Questo lavoro rappresenta la prima indagine computazionale a livello atomico dell’insieme del nucleocapside dell’ Ebola. Il modello utilizzato dai ricercatori comprendeva tutti gli atomi dell’insieme elicoidale delle nucleo-proteine, l’ssRNA, le molecole di acqua e persino gli ioni, come il sodio e il cloruro, che stabilizzano questa struttura altamente carica.
Rivelato come il virus Ebola nucleocapside si stabilizza
Il modello risultante ha 4,8 milioni di atomi, ovvero la struttura nucleocapside con e senza l’ssRNA. Il secondo sistema è poi incluso come controllo, per indagare il ruolo dello ssRNA.
“Abbiamo scoperto che l’incapsulamento dello ssRNA porta alla stabilizzazione del nucleocapside del virus Ebola ed è essenziale per mantenere l’integrità strutturale del suo assemblaggio elicoidale”. Ha detto l’autore Juan Perilla.
I ricercatori, hanno scoperto che le interazioni e gli ioni delle nucleoproteine contribuiscono alla stabilità del nucleocapside. Nel nucleocapside dell’ Ebola, le nucleoproteine si collegano tra loro per formare un insieme elicoidale. Gli ioni sodio e cloruro, sono stati trovati ad ammassarsi vicino al nucleocapside nella simulazione per contrastare le sue repulsioni di carica.
La struttura nucleocapsidica a forma di asta, è essenziale per la capacità del virus Ebola di infettare ed eludere i meccanismi di difesa cellulare e la sua capacità di replicarsi all’interno delle cellule ospiti.
Il nucleocapside funge da impalcatura per l’assemblaggio del virus e da modello per la trascrizione dei geni del virus e la sua replicazione. I suoi ruoli critici durante l’infezione lo rendono un candidato ideale per l’intervento antivirale.

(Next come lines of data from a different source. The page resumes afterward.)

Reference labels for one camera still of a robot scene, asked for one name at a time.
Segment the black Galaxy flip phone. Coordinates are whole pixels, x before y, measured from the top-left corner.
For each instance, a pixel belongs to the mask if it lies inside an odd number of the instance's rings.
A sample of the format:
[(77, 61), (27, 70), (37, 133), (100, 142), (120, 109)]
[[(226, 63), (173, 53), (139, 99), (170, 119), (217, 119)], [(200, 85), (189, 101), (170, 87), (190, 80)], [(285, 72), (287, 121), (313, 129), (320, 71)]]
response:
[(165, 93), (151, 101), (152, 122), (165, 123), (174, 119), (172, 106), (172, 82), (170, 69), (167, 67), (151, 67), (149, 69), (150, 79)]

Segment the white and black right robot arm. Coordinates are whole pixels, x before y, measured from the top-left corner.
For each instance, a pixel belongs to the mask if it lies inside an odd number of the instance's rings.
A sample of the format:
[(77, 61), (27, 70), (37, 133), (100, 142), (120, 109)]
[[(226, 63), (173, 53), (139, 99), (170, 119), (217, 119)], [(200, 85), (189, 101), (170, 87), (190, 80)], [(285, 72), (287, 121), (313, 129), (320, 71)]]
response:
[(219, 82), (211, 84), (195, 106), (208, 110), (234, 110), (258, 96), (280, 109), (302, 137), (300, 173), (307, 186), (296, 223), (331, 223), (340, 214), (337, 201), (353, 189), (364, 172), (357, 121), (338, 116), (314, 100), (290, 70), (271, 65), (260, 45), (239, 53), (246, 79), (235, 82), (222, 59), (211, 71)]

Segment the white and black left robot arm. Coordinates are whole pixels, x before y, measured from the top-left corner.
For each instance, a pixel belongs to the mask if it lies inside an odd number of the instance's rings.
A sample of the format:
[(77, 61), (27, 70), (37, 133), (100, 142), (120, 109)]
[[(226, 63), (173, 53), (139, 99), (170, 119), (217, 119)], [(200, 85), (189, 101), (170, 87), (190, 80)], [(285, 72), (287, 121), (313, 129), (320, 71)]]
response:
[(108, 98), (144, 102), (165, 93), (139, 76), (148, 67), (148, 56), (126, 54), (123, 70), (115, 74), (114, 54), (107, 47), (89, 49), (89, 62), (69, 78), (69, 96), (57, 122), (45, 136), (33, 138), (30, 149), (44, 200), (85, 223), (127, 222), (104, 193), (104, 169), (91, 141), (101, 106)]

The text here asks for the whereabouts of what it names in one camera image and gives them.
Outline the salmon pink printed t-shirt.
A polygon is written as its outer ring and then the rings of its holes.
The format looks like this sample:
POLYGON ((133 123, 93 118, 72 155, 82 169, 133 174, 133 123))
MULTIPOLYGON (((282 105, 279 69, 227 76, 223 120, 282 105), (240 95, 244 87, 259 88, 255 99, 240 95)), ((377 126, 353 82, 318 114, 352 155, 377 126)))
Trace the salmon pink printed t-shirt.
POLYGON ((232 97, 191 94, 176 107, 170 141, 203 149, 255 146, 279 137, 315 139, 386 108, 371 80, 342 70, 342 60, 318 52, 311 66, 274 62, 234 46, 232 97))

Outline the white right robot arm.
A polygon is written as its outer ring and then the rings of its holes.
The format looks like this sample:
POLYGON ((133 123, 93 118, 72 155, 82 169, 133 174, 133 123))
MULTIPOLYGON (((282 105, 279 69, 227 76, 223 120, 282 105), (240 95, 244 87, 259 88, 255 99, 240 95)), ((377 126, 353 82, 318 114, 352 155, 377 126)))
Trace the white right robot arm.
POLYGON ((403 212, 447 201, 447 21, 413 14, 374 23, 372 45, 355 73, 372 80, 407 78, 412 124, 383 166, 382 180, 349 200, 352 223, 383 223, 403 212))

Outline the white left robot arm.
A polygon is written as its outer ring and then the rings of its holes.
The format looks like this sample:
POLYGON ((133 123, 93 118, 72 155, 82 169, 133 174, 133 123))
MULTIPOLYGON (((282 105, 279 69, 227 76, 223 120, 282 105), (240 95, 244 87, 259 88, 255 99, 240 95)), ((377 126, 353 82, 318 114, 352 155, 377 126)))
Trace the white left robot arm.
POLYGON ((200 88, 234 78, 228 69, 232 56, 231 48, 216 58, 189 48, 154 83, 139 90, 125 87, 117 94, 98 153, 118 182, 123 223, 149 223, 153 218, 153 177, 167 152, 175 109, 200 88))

La conoscenza a livello molecolare delle dinamiche del virus è necessaria per comprendere la struttura e la funzione e per individuare le vulnerabilità; ma di solito è inaccessibile dagli esperimenti.
Queste conoscenze sono tuttavia prontamente disponibili per simulazioni al computer.
Tuttavia, lo studio dovrebbe aiutare gli scienziati a sviluppare trattamenti farmacologici che prendono di mira i nucleocapsidi virali. I ricercatori, infine, rilevano anticipatamente che l’approccio metodologico che hanno sviluppato per l’Ebola, può essere utilizzato per studiare altre strutture elicoidali, come il nucleocapside della SARS-CoV-2.